La identificación de las proteínas es el proceso de asignar un nombre a una proteína de interés (POI, protein of interest en inglés) basado en su secuencia de aminoácidos. Usualmente sólo una parte de la proteína requiere ser determinada experimentalmente para identificar la proteína al compararla con bases de datos de secuencias proteicas deducidas de secuencias de ADN. La caracterización posterior incluye la confirmación de los extremos N y C de la POI.
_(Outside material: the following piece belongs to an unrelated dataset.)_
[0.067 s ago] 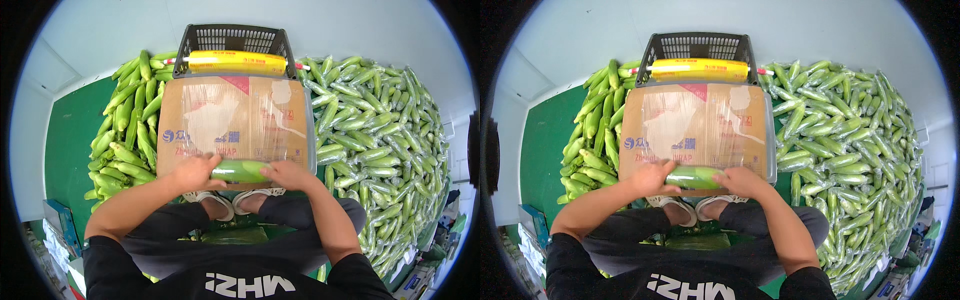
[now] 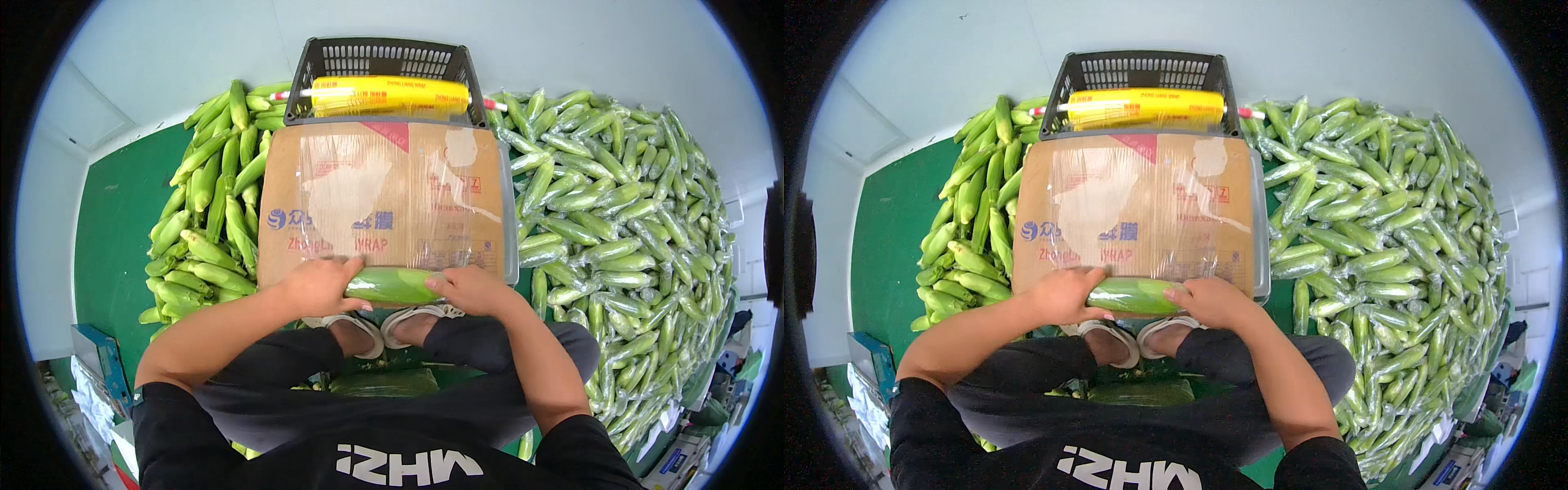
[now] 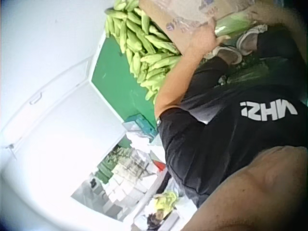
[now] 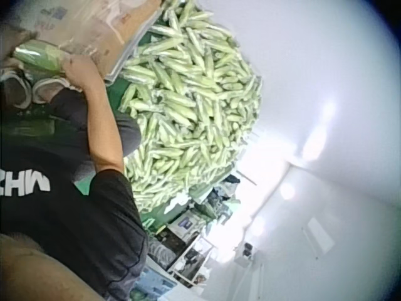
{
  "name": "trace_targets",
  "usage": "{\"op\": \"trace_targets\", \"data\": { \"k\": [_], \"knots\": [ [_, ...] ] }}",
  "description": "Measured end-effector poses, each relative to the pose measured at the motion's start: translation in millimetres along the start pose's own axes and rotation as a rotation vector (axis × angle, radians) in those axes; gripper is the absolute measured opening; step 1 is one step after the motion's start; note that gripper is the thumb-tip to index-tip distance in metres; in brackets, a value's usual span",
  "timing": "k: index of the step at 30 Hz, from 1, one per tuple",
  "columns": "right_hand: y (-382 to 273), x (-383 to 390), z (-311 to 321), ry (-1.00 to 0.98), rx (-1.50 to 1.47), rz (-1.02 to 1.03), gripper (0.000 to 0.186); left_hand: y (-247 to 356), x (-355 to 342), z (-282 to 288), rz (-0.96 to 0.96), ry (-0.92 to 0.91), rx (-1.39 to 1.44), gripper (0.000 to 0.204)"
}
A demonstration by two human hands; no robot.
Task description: The person sits on the floor and wraps individual green vegetables in plastic film. They pull a sheet of film from a roll, place a vegetable on it, and wrap it tightly by hand before setting it aside.
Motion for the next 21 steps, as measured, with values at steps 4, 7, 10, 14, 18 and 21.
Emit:
{"op": "trace_targets", "data": {
  "k": [4,7,10,14,18,21],
  "knots": [
    [-75.1,23.9,17.2,0.732,0.427,0.284,0.038,-16.7,-12.7,8.9,0.2,-0.135,0.047,0.073],
    [-124.4,3.1,26.1,0.927,0.285,0.523,0.058,-35.8,-50.2,57.2,0.382,0.021,-0.246,0.062],
    [-112.3,-32.0,42.2,0.806,0.313,0.437,0.061,-55.0,-80.4,75.1,0.32,0.247,-0.79,0.058],
    [-122.9,-11.8,1.7,0.667,0.519,0.693,0.051,-82.4,-70.1,48.6,0.412,0.033,-0.407,0.069],
    [-115.2,35.5,-79.5,0.175,0.598,0.797,0.021,-82.0,-67.7,37.4,0.473,-0.028,-0.427,0.072],
    [-91.6,82.1,-144.9,-0.051,0.491,0.892,0.048,-68.5,-61.3,48.7,0.449,0.132,-0.597,0.067]
  ]
}}
Point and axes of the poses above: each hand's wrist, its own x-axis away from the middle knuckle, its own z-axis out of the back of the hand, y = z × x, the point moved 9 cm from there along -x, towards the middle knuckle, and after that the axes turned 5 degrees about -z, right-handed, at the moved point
Digestión proteolítica[editar]

Un esquema general de la identificación de proteínas es el siguiente:

  1. La POI se aísla, típicamente mediante SDS-PAGE o cromatografía.
  2. La proteína asilada puede ser modificada químicamente para estabilizar la cisteína.
  3. La POI es digerida con una proteasa específica para generar péptidos. La tripsina, que separa selectivamente el lado C-terminal de lisina y arginina, es la proteasa más usada. Entre las ventajas están: la frecuencia de aparición de la lisina y la arginina, la alta especificidad de la enzima, la estabilidad de la enzima y la compatibilidad de los péptidos trípticos para la espectrometría de masas.
  4. Los péptidos deben ser desalinizados para remover contaminantes ionizables y después sujetos a espectrometría de masas MALDI-TOF. Las medidas directas de las masas de los péptidos pueden proveer información suficiente para identificar la proteína (huella peptídica) aunque una fragmentación posterior de los péptidos dentro del espectrómetro de masas usualmente es usado para conseguir información de las secuencias de péptidos. Alternativamente, los péptidos pueden ser desalinizados y separados por cromatografía de fase inversa e introducidos en un espectrómetro de masas mediante una fuente ESI. El método cromatografía líquida-ESI-espectrómetro de masas (LC-ESI-MS) para la identificación provee más información pero requiere más tiempo
  5. Dependiendo del tipo de espectrómetro de masas, la fragmentación de iones peptídicos puede ocurrir mediante diversos mecanismos como la disociación por colisiones (CID, collision-induced dissociation) o decaimiento post-fuente (PSD, post-source decay). En cada caso, el patrón de los fragmentos iónicos de un péptido provee información acerca de su secuencia
  6. La información incluye las masas medidas de los iones peptídicos y posteriormente, estos fragmentos son comparados contra valores calculados de la proteólisis conceptual (in-silico) y contra una base de datos. Una comparación exitosa será encontrada si su puntuación excede el umbral de los parámetros. Incluso si la proteína no está representada en la base de datos, algunas máquinas permiten la identificación basándose en la similitud con proteínas homólogas.
  7. Los paquetes de software usualmente generan un reporte que muestra la identidad de cada proteína, su rango de similitud y una medida de la fuerza relativa de la similitud al identificar diversas proteínas.
  8. Un diagrama de los péptidos encontrados en la secuencia es usada para mostrar el porcentaje de detección de la proteína. Cuando la POI es significativamente menor que la proteína de la base de datos, el diagrama puede sugerir que la POI es un fragmento de la proteína identificada.

Referencias[editar]

  1. G, Bogosian (5 de enero de 1989). «Biosynthesis and Incorporation Into Protein of Norleucine by Escherichia Coli». The Journal of biological chemistry (en inglés). Consultado el 2 de mayo de 2020. 
  2. Alterman, Michail A.; Hunziker, Peter. (2011). Amino acid analysis : methods and protocols. Humana. ISBN 978-1-61779-445-2. OCLC 764699045. Consultado el 2 de mayo de 2020. 
  3. Edman, P.; Begg, G. (1967). «A Protein Sequenator». European Journal of Biochemistry (en inglés) 1 (1): 80-91. ISSN 1432-1033. doi:10.1111/j.1432-1033.1967.tb00047.x. Consultado el 2 de mayo de 2020.